Mais la prise en compte de l’économie souterraine dans le calcul du PIB français ne semble pas être d’actualité. L’Insee, joint par Challenges, est catégorique : «Nous n’incorporons pas les activités illégales dans ces estimations, dans la mesure où les circonstances dans lesquelles s’effectuent ces activités (dépendance des consommateurs de stupéfiants, esclavage sexuel dans certains cas) ne permettent pas de considérer que les parties prenantes s’engagent toujours librement dans ces transactions.»

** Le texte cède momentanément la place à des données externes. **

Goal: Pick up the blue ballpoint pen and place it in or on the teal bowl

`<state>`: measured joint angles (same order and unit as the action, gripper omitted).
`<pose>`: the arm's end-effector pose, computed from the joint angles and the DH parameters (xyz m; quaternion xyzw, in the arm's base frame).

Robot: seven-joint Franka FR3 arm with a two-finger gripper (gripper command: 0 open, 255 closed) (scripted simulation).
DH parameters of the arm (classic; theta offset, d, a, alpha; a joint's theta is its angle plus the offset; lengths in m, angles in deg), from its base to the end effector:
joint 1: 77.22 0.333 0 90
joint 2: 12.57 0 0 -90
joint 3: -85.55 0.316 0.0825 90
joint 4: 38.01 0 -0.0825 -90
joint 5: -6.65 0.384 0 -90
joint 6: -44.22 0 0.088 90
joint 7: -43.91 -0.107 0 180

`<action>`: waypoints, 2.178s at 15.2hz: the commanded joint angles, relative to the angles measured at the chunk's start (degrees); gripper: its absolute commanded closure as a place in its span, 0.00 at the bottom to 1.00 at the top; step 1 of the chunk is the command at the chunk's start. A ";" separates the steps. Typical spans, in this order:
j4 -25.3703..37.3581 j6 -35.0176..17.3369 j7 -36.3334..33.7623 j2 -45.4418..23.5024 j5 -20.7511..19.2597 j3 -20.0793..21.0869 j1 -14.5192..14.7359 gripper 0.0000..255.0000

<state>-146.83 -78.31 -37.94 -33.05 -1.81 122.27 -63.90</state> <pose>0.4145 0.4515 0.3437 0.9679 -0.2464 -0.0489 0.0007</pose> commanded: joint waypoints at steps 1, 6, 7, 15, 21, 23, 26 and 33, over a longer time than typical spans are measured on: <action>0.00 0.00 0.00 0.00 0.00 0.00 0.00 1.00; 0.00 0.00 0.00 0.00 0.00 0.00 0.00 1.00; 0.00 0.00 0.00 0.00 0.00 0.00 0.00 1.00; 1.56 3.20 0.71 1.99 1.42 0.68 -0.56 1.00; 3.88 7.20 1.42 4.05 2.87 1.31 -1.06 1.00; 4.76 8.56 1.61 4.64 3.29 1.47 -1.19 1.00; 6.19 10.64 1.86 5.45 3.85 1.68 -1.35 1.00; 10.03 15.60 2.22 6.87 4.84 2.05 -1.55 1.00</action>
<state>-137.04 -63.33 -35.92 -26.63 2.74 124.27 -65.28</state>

Une évaluation approximative
Les sommes générées par l’économie parallèle des cinq premières puissances européennes (l’Allemagne, la France, l’Italie, l’Espagne et le Royaume-Uni), comptent pour les deux tiers du total européen, détaille l’étude. Si l’économie informelle «venait à disparaître […], cela pourrait même paradoxalement pénaliser l’économie dite ‘officielle’. La seule solution pérenne consiste à ‘libérer’ le marché légal», analysent les auteurs du rapport.
Plusieurs méthodes ont été utilisées afin de chiffrer cette économie. La consommation d’électricité, les montants d’argent liquide utilisés dans l’économie, les résultats d’audits et les redressements fiscaux.